情報処理, Vol.62, No.11
「大学入学共通テスト実施大綱の予告に関する本会の意見について」
が刊行されました。
- 大学入学共通テスト実施大綱の予告に関する本会の意見について
https://note.com/ipsj/n/na06a142e6362 - 情報処理学会電子図書館
http://doi.org/10.20729/00213226 - 情報処理学会
「『令和7年度大学入学者選抜に係る大学入学共通テスト実施大綱の予告』に関する意見」
萩谷 昌己 |
大学入学共通テスト実施大綱の予告に関する本会の意見について |
2021年7月30日,文部科学省は2025年の大学入学共通テストに「情報」を出題教 科として,「情報I」をその科目として定めることを正式に発表した.これに呼応して本会では2021年8月4日に以下の意見を会長名で表明した.本稿では,この意見の背景を説明するとともに,多くの大学が入試に「情報」を採用すべき理由を述べる.すなわち,情報分野の素養は「情報社会に生きる市民」が共通して身につけておくべきものであり,すべての大学学部学科において,それぞれの学習および研究はその基礎の上に展開されていることを鑑みるならば,その定着を大学入試で測ることは高等教育にとってまったく適切である. |
情報処理, Vol. 62, No. 11, pp.e62-e66 (2021). |
2021年7月30日,文部科学省は2025年の大学入学共通テストに「情報」を出題教科として,「情報I」をその科目として定めることを正式に発表しました(表-1).
これに呼応して本会では2021年8月4日に以下の意見を会長名で表明しました☆1.
文部科学省が2021年7月30日に「令和7年度大学入学者選抜に係る大学入学共通テスト実施大綱の予告」を通知しました.その中で,出題教科として「情報」が定められたことを本会は歓迎します. これを受けて多くの大学が入試に「情報」を採用することを期待します. なお,大学入学共通テストの「情報」については,ほかの出題教科・科目とは独立した時間帯において,60分程度の試験時間が設定されるべきだと考えます. 本会は,今後とも,情報教育の推進に全面的に協力してまいります.
本稿では,この意見の背景を説明するとともに,多くの大学が入試に「情報」を採用すべき理由を繰り返し述べます.

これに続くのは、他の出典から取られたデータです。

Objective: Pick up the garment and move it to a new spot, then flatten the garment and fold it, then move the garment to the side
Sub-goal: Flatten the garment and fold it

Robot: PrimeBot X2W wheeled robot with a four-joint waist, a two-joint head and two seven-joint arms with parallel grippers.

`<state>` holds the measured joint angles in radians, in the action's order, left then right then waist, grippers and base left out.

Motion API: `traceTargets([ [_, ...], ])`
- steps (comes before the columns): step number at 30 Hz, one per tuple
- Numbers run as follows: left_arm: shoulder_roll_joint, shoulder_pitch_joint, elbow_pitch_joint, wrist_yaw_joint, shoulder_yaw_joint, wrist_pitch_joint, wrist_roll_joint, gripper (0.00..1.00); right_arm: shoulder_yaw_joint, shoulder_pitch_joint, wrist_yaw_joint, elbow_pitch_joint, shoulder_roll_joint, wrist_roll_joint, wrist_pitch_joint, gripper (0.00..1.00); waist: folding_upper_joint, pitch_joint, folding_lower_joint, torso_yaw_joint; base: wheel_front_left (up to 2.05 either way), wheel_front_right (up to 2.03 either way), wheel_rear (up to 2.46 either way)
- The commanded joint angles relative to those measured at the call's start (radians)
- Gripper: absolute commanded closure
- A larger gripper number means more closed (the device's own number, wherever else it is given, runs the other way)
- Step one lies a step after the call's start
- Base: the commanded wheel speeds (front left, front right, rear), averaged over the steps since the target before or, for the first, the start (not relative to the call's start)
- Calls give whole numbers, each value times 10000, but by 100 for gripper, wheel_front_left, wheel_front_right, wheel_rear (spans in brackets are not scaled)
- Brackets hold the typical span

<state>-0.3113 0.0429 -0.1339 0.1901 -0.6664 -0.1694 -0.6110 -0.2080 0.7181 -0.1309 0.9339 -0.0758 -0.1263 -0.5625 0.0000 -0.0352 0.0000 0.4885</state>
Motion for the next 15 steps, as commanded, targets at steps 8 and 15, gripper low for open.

文部科学省の発表に先立って,2021年3月24日に大学入試センターが上記の予告のもとになった検討の結果を発表しました.それに対して本会では3月29日に会長名で「そこに示された『情報を出題科目とし一つの試験時間帯として実施する』ことに賛同する」と表明しました.それに遡る2020年12月2日には,大学入試センターより本会に情報提供された「情報」の試作問題に対して,試作問題を評価するとともに同様の意見の表明を行いました.さらに遡る2020年3月26日にも,今回の決定に至る検討が文科省と大学入試センターによって行われている最中,同様の意見を会長名で表明しました.また,2018年3月9日には,上記の意見表明のもととなる「大学入試センターが実施する試験における『情報』出題の提言」を会長名で公表しました.このように,本会は一貫して共通テストへの教科「情報」の追加を主張し続けてきました.
その理由は2020年3月26日の意見表明の中で明確に述べられています.すなわち,AIあるいは数理・データサイエンスを含む情報分野の素養は「情報社会に生きる市民」が共通して身につけておくべきものであり,「情報」はそれらの基礎を学ぶ教科です.すべての大学学部学科において,それぞれの学習および研究はその基礎の上に展開されていることを鑑みるならば,「情報」の定着を大学入試で測ることは高等教育にとってまったく適切です.
教科「情報」については,高等学校の準備状況,特に地域間,学校間の格差を懸念する声を大学関係者の間でよく聞きます.しかしながら,全都道府県で情報科の教員の採用がすでに始まっていること,大学入試センター等においてさまざまな経過措置が検討されていることなどから,むしろ共通テストに「情報」が加わることにより,そのような格差は低減されると期待されます.そして,多くの大学が入試に「情報」を採用すれば,ますます格差は小さくなり,日本全国どこでも一定の水準の情報教育が実施される状況が現実となるでしょう.
情報分野の専門教育にとっては,教科「情報」は基礎の基礎であり,その入り口でしかありません.しかしながら,全国的にその教育が充実すれば,情報分野を目指す生徒たちの裾野が現在と比べて圧倒的に広がります.すなわち,共通テストに「情報」が加わることは,情報分野にとってもほかのすべての分野にとっても,メリットが大きいのです.